• _Your objective_
When you retype the data, keep every line exactly as it appears.

• _Data listing_
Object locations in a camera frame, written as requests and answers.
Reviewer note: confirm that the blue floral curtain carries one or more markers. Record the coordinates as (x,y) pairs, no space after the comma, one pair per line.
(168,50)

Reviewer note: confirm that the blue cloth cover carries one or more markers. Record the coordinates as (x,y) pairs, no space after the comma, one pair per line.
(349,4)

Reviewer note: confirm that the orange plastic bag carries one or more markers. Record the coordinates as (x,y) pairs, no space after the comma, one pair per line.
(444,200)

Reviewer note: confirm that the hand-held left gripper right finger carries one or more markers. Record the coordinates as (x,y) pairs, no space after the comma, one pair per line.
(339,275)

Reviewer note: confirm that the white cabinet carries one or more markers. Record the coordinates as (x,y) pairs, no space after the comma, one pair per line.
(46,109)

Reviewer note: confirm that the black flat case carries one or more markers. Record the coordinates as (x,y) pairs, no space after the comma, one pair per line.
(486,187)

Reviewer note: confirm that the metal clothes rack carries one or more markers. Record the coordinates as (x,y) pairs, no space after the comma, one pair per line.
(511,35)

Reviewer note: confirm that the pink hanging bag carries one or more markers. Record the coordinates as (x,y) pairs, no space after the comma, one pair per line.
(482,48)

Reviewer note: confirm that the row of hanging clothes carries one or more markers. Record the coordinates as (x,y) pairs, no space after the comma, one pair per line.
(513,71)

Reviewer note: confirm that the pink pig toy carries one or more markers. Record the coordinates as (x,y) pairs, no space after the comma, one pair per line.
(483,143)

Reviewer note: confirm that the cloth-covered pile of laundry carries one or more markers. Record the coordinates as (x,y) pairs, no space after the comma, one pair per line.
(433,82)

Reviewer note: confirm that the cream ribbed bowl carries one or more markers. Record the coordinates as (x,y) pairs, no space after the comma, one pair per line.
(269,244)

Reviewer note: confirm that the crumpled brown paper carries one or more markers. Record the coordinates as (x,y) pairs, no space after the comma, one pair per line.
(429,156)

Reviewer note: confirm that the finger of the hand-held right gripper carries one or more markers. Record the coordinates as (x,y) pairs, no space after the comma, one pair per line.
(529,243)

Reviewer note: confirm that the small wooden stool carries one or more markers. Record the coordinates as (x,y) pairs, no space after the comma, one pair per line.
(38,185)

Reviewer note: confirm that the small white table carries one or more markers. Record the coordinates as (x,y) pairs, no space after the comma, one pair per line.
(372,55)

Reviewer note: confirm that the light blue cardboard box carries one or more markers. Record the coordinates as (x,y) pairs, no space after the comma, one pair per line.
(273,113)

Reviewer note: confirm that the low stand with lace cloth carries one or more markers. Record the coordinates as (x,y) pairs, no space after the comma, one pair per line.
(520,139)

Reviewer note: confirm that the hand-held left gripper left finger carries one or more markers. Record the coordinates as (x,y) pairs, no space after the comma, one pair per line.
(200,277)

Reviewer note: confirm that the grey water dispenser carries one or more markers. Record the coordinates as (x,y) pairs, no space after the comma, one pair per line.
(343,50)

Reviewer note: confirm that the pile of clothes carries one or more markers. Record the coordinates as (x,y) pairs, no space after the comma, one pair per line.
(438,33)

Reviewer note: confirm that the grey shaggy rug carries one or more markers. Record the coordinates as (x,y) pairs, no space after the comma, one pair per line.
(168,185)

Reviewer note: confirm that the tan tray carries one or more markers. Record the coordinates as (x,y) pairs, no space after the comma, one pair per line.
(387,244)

• _Written answer_
Object locations in a camera frame, written as requests and answers.
Reviewer note: confirm that the blue floral curtain carries one or more markers. Record the coordinates as (x,y) pairs, no space after the comma, one pair per line.
(168,50)

Reviewer note: confirm that the blue cloth cover carries one or more markers. Record the coordinates as (x,y) pairs, no space after the comma, one pair per line.
(349,4)

Reviewer note: confirm that the orange plastic bag carries one or more markers. Record the coordinates as (x,y) pairs, no space after the comma, one pair per line.
(444,200)

Reviewer note: confirm that the hand-held left gripper right finger carries one or more markers. Record the coordinates as (x,y) pairs, no space after the comma, one pair per line.
(339,275)

Reviewer note: confirm that the white cabinet carries one or more markers. Record the coordinates as (x,y) pairs, no space after the comma, one pair per line.
(46,109)

Reviewer note: confirm that the black flat case carries one or more markers. Record the coordinates as (x,y) pairs, no space after the comma, one pair per line.
(486,187)

Reviewer note: confirm that the metal clothes rack carries one or more markers. Record the coordinates as (x,y) pairs, no space after the comma, one pair per line.
(511,35)

Reviewer note: confirm that the pink hanging bag carries one or more markers. Record the coordinates as (x,y) pairs, no space after the comma, one pair per line.
(482,48)

Reviewer note: confirm that the row of hanging clothes carries one or more markers. Record the coordinates as (x,y) pairs, no space after the comma, one pair per line.
(513,71)

Reviewer note: confirm that the pink pig toy carries one or more markers. Record the coordinates as (x,y) pairs, no space after the comma, one pair per line.
(483,143)

Reviewer note: confirm that the cloth-covered pile of laundry carries one or more markers. Record the coordinates as (x,y) pairs, no space after the comma, one pair per line.
(433,82)

Reviewer note: confirm that the cream ribbed bowl carries one or more markers. Record the coordinates as (x,y) pairs, no space after the comma, one pair per line.
(269,244)

Reviewer note: confirm that the crumpled brown paper carries one or more markers. Record the coordinates as (x,y) pairs, no space after the comma, one pair per line.
(429,156)

Reviewer note: confirm that the finger of the hand-held right gripper carries one or more markers. Record the coordinates as (x,y) pairs, no space after the comma, one pair per line.
(529,243)

Reviewer note: confirm that the small wooden stool carries one or more markers. Record the coordinates as (x,y) pairs, no space after the comma, one pair per line.
(38,185)

Reviewer note: confirm that the small white table carries one or more markers. Record the coordinates as (x,y) pairs, no space after the comma, one pair per line.
(372,55)

Reviewer note: confirm that the light blue cardboard box carries one or more markers. Record the coordinates as (x,y) pairs, no space after the comma, one pair per line.
(273,113)

Reviewer note: confirm that the low stand with lace cloth carries one or more markers. Record the coordinates as (x,y) pairs, no space after the comma, one pair per line.
(520,139)

Reviewer note: confirm that the hand-held left gripper left finger carries one or more markers. Record the coordinates as (x,y) pairs, no space after the comma, one pair per line.
(200,277)

Reviewer note: confirm that the grey water dispenser carries one or more markers. Record the coordinates as (x,y) pairs, no space after the comma, one pair per line.
(343,50)

Reviewer note: confirm that the pile of clothes carries one or more markers. Record the coordinates as (x,y) pairs, no space after the comma, one pair per line.
(438,33)

Reviewer note: confirm that the grey shaggy rug carries one or more markers. Record the coordinates as (x,y) pairs, no space after the comma, one pair per line.
(168,185)

Reviewer note: confirm that the tan tray carries one or more markers. Record the coordinates as (x,y) pairs, no space after the comma, one pair per line.
(387,244)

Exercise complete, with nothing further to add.